GENERACIONES & PASIONES

Aprendiendo de los maestros mezcaleros.


 Pablo con su mazo tradicional

Leo Hernández dijo: "Mi hijo de siete años sabe más de mezcal que cualquiera que veas aquí en el palenque." Hernández, nuestro maestro y compañero por el día, bebió su taza de mezcal y abrazó a su hijo mientras él saludaba con la mano a los trabajadores. Su punto fue claro: el mezcal es una empresa familiar.

En el palenque (destiladora de mezcal), un gran grupo de trabajadores cosechó, dividió y colocó varias piñas de agave en un círculo alrededor de un gran fuego humeante. Se sentía el distintivo sabor ahumado del mezcal. Leo me saludó y me dio una copa de sus mejores mezcales. Los periodistas acompañantes presionaron para hacer preguntas, pero Leo no prestaba atención, en lugar, se concentró cuidadosamente en servir una copa tras otra de su mezcal contenido en un recipiente de vidrio de diecinueve litros.

Actuaba como un artista, con orgullo tangible, quería que todos; trabajadores, periodistas, familiares y amigos, probaran su mezcal. Al igual que un músico busca oídos y opiniones, Leo quería saborear pensamientos. Relajado, discreto, no estaba presionado por nadie. No hubo marketing, ni palmadas en la espalda, ni "Oye, ¿has probado mi mezcal? bastante bien, ¿eh?”, en cambio, sus esfuerzos se sumaron a la atmósfera tranquila en la cima de esta gran colina.

Su esposa y algunos de sus empleados estaban preparando carne asada, mientras su hijo corría jugando alrededor. La línea entre el trabajo y el juego era borrosa.

Leo ha recibido numerosas ofertas para vender sus tierras, pero nunca lo consideró porque es el terruño familiar. Si bien el trabaja siete días por semana, requiriendo esfuerzo físico y mental, para Leo no es un trabajo, es la vida. El tatarabuelo de Leo inició la dinastía mezcalera y cuando pregunté por el futuro, simplemente silbó a su hijo Juanito, que se acercó trotando.

 Madurado en vidrio

 Leo con su aprendiz

 Pablo aceptando su estatus de celebridad

Pablo Arellanes estaría de acuerdo en que el mezcal es una empresa familiar. Pablo, un hombre ágil de sesenta y ocho años, representa la generación anterior, que aún exhibe niveles equivalentes de entusiasmo hacia su producto; como los dos más jóvenes, Leo y Juanito.
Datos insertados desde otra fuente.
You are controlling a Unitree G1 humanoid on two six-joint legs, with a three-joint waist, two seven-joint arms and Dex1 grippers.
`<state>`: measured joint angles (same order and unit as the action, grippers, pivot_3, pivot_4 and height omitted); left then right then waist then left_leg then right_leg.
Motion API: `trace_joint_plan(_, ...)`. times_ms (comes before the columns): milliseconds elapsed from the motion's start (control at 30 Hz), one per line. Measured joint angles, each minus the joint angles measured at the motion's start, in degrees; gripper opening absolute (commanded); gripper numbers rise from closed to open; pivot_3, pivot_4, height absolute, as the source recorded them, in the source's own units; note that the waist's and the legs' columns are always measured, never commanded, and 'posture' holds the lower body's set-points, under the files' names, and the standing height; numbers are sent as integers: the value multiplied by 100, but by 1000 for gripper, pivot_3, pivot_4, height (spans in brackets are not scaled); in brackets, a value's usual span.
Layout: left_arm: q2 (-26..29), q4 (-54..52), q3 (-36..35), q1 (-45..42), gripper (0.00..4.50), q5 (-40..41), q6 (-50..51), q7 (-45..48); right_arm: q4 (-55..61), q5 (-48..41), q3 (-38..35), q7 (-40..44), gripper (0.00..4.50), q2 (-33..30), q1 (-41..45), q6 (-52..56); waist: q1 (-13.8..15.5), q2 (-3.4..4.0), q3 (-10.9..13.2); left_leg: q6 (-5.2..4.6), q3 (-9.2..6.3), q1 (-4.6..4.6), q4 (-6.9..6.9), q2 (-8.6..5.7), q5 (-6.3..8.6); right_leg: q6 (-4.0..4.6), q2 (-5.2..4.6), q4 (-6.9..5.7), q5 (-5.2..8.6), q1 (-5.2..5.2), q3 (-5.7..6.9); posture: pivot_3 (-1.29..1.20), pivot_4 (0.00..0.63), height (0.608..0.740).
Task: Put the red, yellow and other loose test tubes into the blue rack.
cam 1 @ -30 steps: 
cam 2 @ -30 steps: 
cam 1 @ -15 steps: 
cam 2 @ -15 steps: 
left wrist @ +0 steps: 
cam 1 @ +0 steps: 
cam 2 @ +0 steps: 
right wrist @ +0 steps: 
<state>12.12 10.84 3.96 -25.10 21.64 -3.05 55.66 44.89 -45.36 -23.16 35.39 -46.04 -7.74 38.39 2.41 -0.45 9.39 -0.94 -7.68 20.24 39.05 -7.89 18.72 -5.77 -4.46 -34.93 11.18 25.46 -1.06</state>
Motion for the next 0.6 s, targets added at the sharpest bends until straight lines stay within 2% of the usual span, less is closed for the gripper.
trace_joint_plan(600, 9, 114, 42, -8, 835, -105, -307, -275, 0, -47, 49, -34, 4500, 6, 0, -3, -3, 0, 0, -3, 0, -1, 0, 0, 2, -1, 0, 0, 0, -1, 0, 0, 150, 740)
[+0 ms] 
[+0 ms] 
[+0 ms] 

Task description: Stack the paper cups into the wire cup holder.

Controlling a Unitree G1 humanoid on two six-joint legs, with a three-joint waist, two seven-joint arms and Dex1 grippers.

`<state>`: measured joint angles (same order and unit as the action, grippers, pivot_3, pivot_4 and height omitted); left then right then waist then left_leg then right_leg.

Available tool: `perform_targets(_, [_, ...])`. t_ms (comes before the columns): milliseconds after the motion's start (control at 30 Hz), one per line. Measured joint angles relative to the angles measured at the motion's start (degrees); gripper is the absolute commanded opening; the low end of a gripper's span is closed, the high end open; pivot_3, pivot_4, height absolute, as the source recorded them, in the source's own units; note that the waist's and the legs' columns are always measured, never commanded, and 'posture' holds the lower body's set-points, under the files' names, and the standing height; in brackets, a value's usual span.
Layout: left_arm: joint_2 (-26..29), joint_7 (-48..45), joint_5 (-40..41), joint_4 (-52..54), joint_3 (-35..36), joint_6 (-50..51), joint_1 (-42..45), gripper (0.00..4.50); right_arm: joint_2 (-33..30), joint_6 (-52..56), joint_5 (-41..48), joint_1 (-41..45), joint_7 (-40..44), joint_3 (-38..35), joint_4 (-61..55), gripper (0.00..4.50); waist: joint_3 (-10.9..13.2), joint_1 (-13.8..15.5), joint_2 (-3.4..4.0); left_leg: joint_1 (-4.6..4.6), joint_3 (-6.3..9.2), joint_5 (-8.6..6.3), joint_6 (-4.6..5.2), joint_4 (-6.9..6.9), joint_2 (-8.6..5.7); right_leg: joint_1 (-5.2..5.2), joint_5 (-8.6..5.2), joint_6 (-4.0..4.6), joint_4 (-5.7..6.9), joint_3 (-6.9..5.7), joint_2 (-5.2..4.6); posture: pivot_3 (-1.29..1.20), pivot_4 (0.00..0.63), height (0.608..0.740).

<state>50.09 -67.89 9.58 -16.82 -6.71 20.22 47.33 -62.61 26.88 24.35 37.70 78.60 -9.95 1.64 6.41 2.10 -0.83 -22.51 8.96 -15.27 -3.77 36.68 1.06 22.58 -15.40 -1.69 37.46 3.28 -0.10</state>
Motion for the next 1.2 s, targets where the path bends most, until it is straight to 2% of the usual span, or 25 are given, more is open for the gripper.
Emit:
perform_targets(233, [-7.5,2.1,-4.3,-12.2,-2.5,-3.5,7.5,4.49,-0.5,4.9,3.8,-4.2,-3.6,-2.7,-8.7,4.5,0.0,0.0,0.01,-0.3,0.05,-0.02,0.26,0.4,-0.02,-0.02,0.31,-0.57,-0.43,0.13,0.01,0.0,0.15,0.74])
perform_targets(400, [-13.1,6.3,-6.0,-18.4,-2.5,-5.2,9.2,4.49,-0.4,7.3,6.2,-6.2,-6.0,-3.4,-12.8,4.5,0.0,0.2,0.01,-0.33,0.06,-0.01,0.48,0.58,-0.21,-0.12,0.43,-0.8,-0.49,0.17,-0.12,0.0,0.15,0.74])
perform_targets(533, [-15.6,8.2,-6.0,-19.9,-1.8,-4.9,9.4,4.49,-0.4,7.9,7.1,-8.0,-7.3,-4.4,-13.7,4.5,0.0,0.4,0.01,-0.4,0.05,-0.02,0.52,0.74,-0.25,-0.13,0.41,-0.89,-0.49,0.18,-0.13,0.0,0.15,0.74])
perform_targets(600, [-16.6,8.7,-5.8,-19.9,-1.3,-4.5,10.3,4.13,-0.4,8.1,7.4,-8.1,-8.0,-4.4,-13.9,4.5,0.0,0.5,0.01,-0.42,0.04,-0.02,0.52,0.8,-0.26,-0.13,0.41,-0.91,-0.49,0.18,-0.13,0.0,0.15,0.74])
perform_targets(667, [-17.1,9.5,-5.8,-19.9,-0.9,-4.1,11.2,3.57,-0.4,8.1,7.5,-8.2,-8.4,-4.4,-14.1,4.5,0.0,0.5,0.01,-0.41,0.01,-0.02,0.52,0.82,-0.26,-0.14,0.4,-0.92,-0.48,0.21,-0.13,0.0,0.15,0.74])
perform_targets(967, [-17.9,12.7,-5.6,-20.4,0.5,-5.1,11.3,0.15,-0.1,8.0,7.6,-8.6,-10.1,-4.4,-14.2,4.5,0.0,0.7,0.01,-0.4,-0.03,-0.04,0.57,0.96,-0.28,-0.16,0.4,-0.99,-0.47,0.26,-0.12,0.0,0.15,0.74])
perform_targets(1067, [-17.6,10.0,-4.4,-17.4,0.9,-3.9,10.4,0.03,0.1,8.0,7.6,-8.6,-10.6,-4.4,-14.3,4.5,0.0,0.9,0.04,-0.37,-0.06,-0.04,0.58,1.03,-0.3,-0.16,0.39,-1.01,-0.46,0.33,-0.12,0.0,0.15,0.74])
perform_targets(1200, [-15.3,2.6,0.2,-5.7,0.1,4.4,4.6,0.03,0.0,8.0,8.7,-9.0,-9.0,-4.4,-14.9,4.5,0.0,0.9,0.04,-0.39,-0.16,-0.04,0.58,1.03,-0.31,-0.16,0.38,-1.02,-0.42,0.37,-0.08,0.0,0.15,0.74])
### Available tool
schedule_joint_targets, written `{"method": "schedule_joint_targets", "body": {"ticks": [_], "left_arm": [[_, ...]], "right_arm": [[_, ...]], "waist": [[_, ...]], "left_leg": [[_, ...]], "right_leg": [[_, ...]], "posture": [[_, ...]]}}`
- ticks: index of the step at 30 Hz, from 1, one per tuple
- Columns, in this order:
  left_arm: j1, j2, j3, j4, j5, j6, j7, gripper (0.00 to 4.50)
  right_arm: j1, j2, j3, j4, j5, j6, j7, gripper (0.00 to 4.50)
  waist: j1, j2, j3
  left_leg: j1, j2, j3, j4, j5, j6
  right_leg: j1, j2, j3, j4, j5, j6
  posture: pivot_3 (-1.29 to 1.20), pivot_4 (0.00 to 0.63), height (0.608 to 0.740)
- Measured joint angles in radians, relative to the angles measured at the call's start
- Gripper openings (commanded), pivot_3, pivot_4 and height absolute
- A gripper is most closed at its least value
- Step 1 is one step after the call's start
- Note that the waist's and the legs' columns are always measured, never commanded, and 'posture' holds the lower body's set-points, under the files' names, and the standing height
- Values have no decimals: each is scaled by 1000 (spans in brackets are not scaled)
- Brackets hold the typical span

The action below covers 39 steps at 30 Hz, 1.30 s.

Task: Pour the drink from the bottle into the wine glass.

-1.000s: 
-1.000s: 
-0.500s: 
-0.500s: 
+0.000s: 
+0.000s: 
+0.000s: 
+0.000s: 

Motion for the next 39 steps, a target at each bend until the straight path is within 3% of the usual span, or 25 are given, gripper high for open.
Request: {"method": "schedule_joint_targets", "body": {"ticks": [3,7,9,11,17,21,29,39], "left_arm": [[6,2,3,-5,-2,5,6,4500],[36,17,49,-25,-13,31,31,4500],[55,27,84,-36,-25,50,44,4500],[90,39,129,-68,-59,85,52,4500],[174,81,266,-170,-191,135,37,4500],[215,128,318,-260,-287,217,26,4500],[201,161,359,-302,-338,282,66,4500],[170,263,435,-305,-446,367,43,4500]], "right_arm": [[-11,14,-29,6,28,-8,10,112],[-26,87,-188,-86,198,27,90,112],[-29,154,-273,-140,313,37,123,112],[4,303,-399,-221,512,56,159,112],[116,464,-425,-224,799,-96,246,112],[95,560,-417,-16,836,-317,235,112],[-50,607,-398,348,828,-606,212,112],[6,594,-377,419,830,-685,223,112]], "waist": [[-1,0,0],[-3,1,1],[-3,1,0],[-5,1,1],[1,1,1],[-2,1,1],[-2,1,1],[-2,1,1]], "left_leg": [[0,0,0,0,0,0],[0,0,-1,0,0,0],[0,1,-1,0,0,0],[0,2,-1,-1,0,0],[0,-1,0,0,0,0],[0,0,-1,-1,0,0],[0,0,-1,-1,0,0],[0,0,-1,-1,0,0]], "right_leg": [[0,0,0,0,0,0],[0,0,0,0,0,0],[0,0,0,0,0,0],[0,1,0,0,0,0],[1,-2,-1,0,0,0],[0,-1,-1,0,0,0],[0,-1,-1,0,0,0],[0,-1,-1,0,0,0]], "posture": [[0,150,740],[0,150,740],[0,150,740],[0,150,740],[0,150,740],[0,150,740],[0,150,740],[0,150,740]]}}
Pablo nos saludó graciosamente cuando llegamos a su Palenque, pero con un apretón de manos débil en contradicción con su aspecto vigoroso. Más tarde supe que sus pulgares, casi inmóviles se debían a la forma antigua de producción de mezcal, que implica el uso de un gran mazo de madera para moler el maguey antes de la fermentación.

Pablo nos cautivó a todos, incluyendo a los periodistas con sus palabras. Como estudiante de agricultura en el estado de Nueva York, he visitado muchas granjas donde el granjero habla sobre su trabajo de toda su vida y su pasión, mientras el público disperso mira a su alrededor.

Lo opuesto fue cierto aquí. Estuvimos completamente comprometidos cuando Pablo nos mostró su proceso de mezcal y su palenque. Finalmente nos presentó tres diferentes mezcales, marteño, espadín y tepeztate, probando con nosotros cada uno de ellos.

Con el importante trabajo realizado, Pablo se volvió menos como maestro y se entregó al estatus de celebridad con el que lo tratamos, orgullosamente posando para más fotos. Me dio un leve apretón de manos final y me puse en camino.

Pasé un día con tres generaciones diferentes de mezcaleros en el trabajo. Su pasión pura se traduce en un respeto genuino y bien ganado entre los observadores y la fortuna para todos al poder disfrutar algunos de los mezcales más deliciosos del mundo.